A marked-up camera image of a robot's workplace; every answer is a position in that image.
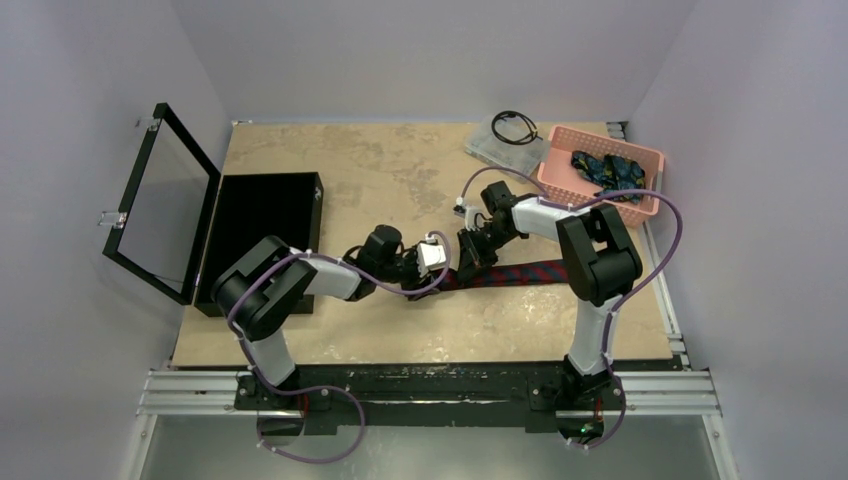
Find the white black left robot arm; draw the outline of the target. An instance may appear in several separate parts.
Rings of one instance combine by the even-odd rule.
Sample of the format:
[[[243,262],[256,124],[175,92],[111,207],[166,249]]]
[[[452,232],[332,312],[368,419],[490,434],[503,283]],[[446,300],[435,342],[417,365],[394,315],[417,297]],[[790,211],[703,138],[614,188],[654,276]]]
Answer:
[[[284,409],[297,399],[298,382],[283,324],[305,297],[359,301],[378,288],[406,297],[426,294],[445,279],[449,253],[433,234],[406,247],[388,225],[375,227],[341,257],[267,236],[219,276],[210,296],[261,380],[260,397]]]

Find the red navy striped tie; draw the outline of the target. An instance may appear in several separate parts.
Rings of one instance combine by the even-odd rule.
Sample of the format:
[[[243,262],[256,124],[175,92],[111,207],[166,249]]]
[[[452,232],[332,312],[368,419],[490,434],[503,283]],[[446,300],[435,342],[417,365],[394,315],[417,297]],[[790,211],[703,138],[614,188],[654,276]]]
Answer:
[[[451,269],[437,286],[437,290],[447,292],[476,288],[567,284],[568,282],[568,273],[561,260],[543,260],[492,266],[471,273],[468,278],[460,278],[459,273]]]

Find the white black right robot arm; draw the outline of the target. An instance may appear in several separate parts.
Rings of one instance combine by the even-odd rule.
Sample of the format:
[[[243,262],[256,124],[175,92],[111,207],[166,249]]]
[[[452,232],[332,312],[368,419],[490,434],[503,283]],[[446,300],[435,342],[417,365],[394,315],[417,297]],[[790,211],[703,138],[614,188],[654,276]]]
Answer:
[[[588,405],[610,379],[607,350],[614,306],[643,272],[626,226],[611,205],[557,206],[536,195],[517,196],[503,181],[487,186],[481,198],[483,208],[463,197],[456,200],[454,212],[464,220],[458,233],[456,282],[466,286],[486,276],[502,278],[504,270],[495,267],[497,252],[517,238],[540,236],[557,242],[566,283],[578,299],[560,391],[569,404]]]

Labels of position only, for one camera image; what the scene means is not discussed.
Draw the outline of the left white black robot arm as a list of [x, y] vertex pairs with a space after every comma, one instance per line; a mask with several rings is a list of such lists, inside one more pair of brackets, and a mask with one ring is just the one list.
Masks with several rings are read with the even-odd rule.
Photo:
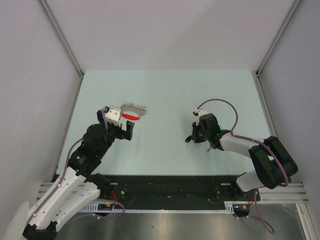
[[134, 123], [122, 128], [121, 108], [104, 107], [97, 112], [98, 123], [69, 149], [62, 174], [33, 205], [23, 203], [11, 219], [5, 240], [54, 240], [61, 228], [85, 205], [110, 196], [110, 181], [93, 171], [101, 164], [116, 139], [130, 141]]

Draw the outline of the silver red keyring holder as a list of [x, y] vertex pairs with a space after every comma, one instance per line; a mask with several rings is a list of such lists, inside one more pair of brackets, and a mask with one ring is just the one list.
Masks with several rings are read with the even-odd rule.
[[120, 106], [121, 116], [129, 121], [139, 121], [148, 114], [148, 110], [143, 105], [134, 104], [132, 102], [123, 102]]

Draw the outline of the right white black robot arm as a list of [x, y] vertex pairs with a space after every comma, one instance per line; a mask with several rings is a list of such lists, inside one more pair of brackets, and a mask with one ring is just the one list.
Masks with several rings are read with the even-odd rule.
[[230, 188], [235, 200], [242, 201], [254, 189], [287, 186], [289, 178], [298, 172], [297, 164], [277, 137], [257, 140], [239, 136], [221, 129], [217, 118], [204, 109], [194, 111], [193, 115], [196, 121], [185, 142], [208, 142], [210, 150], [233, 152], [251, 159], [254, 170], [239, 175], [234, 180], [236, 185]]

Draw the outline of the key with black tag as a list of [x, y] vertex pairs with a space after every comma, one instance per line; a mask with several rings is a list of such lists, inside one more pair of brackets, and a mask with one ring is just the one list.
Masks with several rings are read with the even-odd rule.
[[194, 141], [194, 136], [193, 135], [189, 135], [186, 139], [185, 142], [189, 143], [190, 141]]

——

# Work task:
Identify and extract each line of the listing that contains "position".

# Exercise solution:
A marked-up camera image of a robot's workplace; every answer is a position in that image.
Labels of position only, for one camera image; what the scene means is not discussed.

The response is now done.